The 1848 Gold Rush turned San Francisco into California's largest city virtually overnight. By 1849, the city had its first newspaper, the Alta California. By 1850 four more dailies arose. Newspapers came and went with seeming abandon: the city's roster of dailies rose to 8 in January 1851, dropped to 2 in 1852, and climbed to 12 by December 1853.

On January 16, 1865, three brothers from the de Young family, Charles, Michael Harry and Gustavus, founded The Daily Dramatic Chronicle, with a borrowed $20 gold piece, according to legend. The paper's first big scoop came three months later, when Michael walked to the telegraph office one morning and learned President Lincoln had been assassinated. The paper ran an “extra” edition, unleashing the ire of street mobs attacking the paper's competitors that had been critical of Lincoln.
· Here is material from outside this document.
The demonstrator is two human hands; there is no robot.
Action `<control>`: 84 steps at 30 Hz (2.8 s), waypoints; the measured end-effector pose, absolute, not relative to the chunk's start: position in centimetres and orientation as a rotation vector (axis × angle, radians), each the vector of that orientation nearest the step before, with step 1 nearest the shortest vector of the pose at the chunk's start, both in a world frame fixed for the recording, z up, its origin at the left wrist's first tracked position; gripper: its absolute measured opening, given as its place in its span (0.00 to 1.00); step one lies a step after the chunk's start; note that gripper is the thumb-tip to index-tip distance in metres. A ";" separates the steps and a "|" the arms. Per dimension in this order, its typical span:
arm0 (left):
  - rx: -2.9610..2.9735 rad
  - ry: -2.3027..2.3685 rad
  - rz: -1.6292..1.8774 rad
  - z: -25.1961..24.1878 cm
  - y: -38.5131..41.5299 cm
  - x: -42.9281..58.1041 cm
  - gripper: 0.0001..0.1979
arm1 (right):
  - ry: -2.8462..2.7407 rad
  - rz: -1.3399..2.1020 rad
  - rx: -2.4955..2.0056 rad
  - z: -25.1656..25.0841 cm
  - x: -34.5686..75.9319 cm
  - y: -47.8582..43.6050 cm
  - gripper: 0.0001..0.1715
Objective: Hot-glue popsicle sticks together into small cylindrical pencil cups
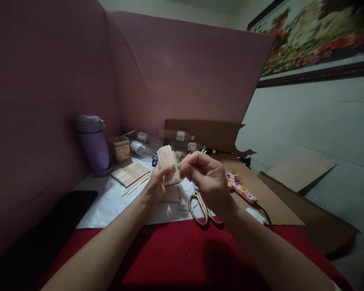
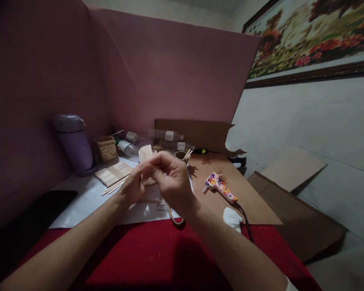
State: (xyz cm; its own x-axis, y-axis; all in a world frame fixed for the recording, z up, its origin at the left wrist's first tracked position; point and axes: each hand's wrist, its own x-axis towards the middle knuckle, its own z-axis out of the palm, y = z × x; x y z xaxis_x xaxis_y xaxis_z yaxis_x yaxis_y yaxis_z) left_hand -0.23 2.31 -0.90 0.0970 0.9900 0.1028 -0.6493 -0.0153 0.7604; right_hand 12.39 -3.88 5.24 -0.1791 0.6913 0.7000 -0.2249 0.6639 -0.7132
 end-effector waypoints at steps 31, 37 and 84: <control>0.830 0.575 1.426 -0.7 1.8 0.1 0.24 | -1.741 0.101 -0.658 -2.4 13.9 0.8 0.15; 0.819 0.546 1.436 -0.7 1.9 0.0 0.24 | -1.755 0.098 -0.680 -2.4 14.0 0.8 0.15; 0.886 0.718 1.574 -0.5 2.7 -0.6 0.28 | -1.394 0.203 -1.014 -2.9 14.6 2.3 0.13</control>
State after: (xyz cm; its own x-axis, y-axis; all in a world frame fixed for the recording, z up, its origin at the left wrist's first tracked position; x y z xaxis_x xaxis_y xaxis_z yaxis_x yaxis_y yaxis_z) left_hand -0.65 2.69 -0.53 -0.0808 0.9839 0.1597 -0.5248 -0.1782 0.8324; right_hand 14.59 2.32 -2.89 0.2332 0.6616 0.7127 0.4312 0.5866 -0.6856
In 1868, the de Youngs started a subscription service and the paper was relaunched as The Daily Morning Chronicle, then later renamed the San Francisco Chronicle.
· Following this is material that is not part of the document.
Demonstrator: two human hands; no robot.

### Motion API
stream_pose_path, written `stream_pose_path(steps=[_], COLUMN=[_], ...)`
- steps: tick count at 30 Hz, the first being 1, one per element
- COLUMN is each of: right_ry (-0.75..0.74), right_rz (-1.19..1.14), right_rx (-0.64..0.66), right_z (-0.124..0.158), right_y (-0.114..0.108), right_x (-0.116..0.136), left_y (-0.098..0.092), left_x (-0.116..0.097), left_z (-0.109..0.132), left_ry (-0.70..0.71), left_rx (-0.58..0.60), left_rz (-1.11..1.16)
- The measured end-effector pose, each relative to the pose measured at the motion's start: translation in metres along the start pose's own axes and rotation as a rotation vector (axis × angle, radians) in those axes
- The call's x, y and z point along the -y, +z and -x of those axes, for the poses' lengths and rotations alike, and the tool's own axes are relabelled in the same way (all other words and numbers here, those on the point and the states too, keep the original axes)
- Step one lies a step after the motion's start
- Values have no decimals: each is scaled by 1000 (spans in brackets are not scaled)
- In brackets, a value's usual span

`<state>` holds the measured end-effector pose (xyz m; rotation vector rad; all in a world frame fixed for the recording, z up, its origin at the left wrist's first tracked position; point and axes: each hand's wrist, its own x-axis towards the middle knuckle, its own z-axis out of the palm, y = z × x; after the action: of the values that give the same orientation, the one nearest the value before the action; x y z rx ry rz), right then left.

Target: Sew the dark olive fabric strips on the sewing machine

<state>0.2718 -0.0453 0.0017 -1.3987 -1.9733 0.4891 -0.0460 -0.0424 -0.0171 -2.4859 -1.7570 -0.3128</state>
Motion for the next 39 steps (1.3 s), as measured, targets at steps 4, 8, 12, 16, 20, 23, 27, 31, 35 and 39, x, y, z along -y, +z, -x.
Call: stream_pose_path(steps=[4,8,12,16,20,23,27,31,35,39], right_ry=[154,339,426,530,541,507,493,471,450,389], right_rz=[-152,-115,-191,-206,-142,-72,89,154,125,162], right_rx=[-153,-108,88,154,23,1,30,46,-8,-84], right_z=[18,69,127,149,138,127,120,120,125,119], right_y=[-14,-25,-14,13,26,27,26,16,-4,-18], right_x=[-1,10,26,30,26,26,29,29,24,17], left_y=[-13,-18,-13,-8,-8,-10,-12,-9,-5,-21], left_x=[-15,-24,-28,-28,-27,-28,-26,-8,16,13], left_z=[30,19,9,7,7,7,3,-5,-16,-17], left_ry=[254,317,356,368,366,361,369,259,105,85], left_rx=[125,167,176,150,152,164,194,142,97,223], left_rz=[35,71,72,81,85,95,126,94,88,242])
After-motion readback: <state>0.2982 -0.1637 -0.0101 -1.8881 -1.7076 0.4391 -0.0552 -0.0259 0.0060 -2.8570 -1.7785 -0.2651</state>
In 1870, San Francisco was the country's tenth-largest city. By that time, Charles de Young was running sensational, factually suspect stories. In April 1880, the publisher himself made news. The paper was printing embarrassing material about mayoral candidate and de Young rival Isaac Smith Kalloch, a Baptist minister. Kalloch, in turn, leveled embarrassing charges against de Young's mother. De Young responded by shooting Kalloch, who survived the attack and won election as mayor, serving from 1879 to 1881. During the middle of the mayor's term, his son, Isaac Milton Kalloch, shot and killed Charles. Michael de Young took over the paper.

The history of the Chronicle's fiercest competitor is no less unruly. In 1880, Senator George Hearst accepted the 15-year-old San Francisco Examiner as payment for a gambling debt. The Examiner would later spawn a nationwide Hearst publishing empire that promoted war in the Caribbean and inspired the term yellow journalism.

Both papers also put major literary figures to work. Mark Twain wrote articles in exchange for office space at the Chronicle. The paper, in turn, defended Huckleberry Finn against bans in local libraries. Bret Harte, a clerk at the San Francisco Mint, also wrote for the Chronicle. Neither man was given a byline. In 1888, the Examiner was the first to print the baseball poem “Casey at the Bat,” by Ernest Lawrence Thayer. Ambrose Bierce and Jack London also claimed Examiner bylines. But the publication took shape only after 1887, when William Randolph Hearst, 23, begged his father to take over the “miserable little sheet.” In 1889, the son labeled the Examiner “The Monarch of the Dailies”—a moniker the paper still displays. Hearst began to acquire other papers, including the New York Journal.